The subject of Will Self interested many commenters. Then I felt an overwhelming need to watch it on iPlayer. Just the bit about Nairobi.


In fact it wasn’t any worse than usual. Par for the course. The audience was quieter than it normally is, and there seemed to be less jeering when a right-wing view was tentatively ventured, and I thought less hysterical applause when a leftwing view was offered.

Michael Gove’s spat with Will Self was quite fun, and I think Gove succeeded in deflating some of Self’s hot-air. He seemed to be slowly deflating afterwards. Like a helium balloon with a slow-puncture he had a sort of shrivelled air.

Now they’re telling me that Will Self is Professor of Contemporary Thought at Brunel University. I don’t know his fiction, but the type of thought he expresses on QT seems distinctly out-dated, like conceptual art. The non-shock of the not-new. Are there any other professors of contemporary thought? No, it’s a new chair.

Don’t forget common or garden psychosis, will you Will.

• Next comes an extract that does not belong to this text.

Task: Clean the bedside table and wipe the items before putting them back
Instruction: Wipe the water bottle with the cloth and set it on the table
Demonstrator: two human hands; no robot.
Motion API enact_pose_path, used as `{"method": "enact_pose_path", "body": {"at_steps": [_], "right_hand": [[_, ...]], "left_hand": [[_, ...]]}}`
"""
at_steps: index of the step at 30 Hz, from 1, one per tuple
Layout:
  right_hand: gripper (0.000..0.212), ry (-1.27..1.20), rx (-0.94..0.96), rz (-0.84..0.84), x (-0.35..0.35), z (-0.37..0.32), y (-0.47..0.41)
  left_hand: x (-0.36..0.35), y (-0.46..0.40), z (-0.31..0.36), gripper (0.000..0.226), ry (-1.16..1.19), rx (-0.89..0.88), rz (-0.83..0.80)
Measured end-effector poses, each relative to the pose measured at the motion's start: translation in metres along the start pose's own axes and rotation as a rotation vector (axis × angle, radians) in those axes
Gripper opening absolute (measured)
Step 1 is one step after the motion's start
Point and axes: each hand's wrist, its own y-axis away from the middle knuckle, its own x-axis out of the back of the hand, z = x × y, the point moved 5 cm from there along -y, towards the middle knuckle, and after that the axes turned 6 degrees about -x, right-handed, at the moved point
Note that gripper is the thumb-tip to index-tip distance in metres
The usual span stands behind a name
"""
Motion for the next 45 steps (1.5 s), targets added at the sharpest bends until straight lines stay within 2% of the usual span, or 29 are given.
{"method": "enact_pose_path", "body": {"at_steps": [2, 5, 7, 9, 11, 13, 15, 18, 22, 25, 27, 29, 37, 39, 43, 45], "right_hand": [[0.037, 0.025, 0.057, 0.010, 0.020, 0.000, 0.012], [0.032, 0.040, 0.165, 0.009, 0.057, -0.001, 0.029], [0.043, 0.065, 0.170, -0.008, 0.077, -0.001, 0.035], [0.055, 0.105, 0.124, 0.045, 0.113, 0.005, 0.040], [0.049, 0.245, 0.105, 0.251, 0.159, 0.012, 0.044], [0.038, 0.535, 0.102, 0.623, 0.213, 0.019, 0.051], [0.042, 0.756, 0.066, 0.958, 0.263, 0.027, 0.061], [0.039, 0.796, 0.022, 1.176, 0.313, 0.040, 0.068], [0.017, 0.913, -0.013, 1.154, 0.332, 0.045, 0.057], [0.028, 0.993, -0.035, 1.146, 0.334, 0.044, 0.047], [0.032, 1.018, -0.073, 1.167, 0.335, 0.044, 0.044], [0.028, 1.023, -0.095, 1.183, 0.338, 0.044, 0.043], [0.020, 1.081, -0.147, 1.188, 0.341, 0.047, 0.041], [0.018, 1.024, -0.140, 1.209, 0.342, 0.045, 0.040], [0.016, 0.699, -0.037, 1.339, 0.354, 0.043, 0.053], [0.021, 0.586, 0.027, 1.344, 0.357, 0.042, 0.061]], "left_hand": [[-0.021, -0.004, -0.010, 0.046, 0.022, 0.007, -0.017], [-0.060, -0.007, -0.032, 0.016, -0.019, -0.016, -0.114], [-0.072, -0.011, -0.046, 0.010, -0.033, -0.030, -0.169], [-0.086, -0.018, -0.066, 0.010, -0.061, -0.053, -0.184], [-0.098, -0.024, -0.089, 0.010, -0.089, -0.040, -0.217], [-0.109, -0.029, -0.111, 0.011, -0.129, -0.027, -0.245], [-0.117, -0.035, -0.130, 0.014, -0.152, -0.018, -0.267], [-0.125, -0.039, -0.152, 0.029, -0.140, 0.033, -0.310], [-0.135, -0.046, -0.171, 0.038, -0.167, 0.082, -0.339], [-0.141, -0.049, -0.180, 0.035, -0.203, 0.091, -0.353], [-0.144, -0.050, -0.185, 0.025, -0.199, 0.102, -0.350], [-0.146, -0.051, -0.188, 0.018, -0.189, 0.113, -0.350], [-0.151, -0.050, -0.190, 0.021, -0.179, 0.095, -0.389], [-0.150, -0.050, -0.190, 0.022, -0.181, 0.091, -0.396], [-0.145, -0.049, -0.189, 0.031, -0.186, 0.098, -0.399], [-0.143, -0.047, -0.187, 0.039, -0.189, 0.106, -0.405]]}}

Also joining Brunel is Feminist Campaigner and Journalist Julie Bindel so they could sit together in the refectory and jointly make contemporary conversation.



Update about an update.
Because the paywall prevented H/P from reproducing David Aaronovitch’s Times article about his experiences of antisemitism I omitted to mention it in the above post. Now there is an update, including no-charge extracts from the piece.
The Times comment editor, Tim Montgomerie, asked me two questions when I told him about this piece yesterday. The first was if I thought this kind of thing was getting worse. All I could say is that I am far more aware of it now than I was, say, 20 years ago. Some of this is clearly down to social media making it far easier for people to communicate with me and me with them.”
He then takes inspiration  from Simon Schama.
“An Austrian Jewish journalist called Theodore Herzl, attending the show trial in Paris of the framed Captain Alfred Dreyfus, concluded that the Jews were not safe in non-Jewish countries. Herzl is widely regarded as the founder of Zionism. And when it came to most of the countries of Europe, by 1945 his deepest misgivings were discovered to have been hopelessly optimistic.So all the things said about Jews when they were “stateless” is now said about them — about us, about me — in relation to Israel. Only now you say “Zionist” not “Jew”. But you apply it in exactly the same way. Divided loyalties, unwonted use of money and influence (beyond that exerted by any other group, natch).There was an extraordinary moment in Schama’s fourth programme when, sitting in an old synagogue he told the viewers: “I am a Zionist.” Straight out. Just like that. I thought that for many of today’s viewers he might as well have said he was a drinking buddy of Jimmy Savile’s. So many out there these days are anti-Zionist and thus anti-Schama.As for me, I have never been a Zionist. Nor committed to Israel. But I can tell you this. Every time I get one of those comments, or those e-mails, or those tweets or hear those insinuations, I begin to think, why not, David, why not? Why not wear the cap that so many are so keen to fit you out with?”
Indeed. There is a particular feeling one gets in Israel. Of relief. You might be a stranger there, a visitor from England, but you will not be  judged or treated patronisingly “as a Jew”. David Aaronovitch sounds like I used to be in the olden days. Not a Zionist, nor committed to Israel; but I never had to ask myself “Why not?” because it was before the media’s relentless campaign of delegitimising Israel had properly taken hold. 
However  there was plenty of low-level antisemitism around, which was particularly prevalent in provincial areas where there were no Jews, particularly if one happened to be, unbeknownst to ones acquaintances, a Jew. Or a “Jewess” as people would say, and the only Jew in the village to boot. The fewer Jews people knew, the more they casually denigrated them. 
It was only after returning home after a random visit to Israel that I ...**saw the light**.
If David finds himself torn between his Britishness and his Jewishness, he’ll have to start being a Zionist, and proud.